Present each line of the entries below that holds the word "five".

[Available data]

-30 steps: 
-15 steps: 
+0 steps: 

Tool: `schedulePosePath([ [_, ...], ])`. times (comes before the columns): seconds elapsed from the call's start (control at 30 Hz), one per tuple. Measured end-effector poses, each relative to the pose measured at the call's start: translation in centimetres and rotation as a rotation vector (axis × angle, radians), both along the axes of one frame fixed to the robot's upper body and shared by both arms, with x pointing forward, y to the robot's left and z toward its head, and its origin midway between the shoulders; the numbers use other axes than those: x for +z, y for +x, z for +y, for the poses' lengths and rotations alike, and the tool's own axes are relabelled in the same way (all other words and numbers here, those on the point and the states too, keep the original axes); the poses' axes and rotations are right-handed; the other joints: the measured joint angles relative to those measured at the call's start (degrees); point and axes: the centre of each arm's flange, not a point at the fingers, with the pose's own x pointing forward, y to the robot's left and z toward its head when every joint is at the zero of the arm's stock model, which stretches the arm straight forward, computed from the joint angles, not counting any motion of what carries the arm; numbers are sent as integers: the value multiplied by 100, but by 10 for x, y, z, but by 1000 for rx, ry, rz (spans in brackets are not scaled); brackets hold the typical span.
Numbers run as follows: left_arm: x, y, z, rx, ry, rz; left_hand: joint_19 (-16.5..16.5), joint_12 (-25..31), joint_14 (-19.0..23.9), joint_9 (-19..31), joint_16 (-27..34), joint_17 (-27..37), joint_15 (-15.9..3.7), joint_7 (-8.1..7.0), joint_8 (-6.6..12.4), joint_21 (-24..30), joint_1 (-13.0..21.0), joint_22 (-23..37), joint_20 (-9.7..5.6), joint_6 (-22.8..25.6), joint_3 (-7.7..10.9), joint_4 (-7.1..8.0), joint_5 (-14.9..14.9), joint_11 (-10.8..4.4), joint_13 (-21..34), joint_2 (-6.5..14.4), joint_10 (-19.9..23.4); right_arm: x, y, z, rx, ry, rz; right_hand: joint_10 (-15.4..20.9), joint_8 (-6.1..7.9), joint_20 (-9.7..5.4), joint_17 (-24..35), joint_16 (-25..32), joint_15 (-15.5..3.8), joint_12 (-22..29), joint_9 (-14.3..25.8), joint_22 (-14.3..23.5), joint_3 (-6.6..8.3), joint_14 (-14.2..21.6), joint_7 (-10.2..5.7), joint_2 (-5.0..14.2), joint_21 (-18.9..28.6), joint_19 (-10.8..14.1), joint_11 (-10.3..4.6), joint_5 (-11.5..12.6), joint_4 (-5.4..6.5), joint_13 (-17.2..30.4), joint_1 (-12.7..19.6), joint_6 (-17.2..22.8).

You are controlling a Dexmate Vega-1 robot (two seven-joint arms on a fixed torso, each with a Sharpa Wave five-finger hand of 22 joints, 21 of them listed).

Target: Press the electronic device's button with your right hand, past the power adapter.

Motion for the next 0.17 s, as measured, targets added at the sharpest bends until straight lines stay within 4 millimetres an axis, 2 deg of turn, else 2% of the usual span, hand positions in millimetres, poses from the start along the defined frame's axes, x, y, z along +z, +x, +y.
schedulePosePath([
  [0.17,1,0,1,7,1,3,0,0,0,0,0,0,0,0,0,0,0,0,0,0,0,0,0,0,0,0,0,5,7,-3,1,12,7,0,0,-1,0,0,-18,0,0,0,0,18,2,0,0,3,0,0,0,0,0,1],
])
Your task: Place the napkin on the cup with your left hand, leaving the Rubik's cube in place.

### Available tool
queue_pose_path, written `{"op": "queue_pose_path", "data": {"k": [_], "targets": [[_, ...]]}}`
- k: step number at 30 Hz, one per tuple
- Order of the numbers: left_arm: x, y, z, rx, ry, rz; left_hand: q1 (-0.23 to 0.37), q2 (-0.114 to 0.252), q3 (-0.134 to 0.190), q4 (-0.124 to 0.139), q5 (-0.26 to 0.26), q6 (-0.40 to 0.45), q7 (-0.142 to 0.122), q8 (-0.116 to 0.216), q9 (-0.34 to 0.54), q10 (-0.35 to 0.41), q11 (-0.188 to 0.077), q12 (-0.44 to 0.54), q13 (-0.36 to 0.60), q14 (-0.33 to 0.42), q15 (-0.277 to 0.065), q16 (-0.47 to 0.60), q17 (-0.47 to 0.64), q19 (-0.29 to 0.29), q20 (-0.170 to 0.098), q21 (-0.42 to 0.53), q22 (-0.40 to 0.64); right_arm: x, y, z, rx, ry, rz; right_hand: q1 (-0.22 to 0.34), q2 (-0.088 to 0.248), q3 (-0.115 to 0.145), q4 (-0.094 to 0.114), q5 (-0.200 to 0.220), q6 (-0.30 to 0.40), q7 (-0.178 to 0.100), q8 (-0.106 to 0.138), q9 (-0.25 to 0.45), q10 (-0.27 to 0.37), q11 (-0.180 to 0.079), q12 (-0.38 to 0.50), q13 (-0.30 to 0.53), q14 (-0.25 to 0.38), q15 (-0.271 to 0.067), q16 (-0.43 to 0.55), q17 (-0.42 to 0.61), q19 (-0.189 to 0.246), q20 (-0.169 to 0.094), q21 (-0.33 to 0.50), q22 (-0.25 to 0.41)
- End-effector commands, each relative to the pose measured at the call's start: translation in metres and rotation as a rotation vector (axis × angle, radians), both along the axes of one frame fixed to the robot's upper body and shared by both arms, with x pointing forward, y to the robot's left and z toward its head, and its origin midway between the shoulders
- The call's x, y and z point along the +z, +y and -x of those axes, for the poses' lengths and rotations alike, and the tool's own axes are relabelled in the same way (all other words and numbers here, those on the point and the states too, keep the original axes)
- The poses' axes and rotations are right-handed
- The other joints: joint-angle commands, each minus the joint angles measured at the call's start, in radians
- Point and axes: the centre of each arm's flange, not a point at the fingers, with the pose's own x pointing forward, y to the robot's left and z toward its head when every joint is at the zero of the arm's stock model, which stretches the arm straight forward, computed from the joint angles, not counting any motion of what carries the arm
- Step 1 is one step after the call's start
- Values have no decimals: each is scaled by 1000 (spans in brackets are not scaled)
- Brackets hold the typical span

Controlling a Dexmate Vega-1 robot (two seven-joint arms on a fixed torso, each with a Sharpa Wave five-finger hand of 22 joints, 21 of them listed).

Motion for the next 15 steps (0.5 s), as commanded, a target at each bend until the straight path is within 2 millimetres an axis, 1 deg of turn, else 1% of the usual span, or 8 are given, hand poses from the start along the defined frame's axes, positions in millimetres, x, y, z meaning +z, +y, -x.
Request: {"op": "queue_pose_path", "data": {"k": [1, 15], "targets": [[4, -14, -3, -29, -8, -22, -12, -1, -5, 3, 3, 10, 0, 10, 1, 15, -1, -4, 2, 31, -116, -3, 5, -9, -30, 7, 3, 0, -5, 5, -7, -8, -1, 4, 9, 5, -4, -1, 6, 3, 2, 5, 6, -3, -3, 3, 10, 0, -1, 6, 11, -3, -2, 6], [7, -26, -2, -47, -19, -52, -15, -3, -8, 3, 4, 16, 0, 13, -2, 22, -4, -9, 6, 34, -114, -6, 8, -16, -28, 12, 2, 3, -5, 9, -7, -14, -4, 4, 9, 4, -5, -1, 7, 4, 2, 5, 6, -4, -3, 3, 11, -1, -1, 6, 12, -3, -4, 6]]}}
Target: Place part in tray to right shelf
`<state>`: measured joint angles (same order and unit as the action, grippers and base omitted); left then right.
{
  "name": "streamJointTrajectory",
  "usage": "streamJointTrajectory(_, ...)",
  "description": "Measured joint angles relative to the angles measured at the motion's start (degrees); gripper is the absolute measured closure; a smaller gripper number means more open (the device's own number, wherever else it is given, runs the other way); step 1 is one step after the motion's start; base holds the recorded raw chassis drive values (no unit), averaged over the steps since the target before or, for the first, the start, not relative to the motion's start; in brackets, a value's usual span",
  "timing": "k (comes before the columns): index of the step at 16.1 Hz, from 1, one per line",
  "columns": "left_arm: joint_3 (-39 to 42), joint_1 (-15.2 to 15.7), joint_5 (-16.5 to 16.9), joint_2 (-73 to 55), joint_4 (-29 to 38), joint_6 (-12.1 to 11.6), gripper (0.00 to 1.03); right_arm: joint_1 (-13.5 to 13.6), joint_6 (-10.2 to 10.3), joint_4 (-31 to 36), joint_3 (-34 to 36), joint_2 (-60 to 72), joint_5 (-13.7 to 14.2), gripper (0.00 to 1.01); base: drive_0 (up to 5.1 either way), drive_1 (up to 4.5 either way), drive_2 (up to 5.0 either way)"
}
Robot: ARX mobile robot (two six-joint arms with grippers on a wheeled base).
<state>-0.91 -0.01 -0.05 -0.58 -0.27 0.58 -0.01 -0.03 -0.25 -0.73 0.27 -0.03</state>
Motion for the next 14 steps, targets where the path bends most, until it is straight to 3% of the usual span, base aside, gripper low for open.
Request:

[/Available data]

* Task answer *
You are controlling a Dexmate Vega-1 robot (two seven-joint arms on a fixed torso, each with a Sharpa Wave five-finger hand of 22 joints, 21 of them listed).
Controlling a Dexmate Vega-1 robot (two seven-joint arms on a fixed torso, each with a Sharpa Wave five-finger hand of 22 joints, 21 of them listed).

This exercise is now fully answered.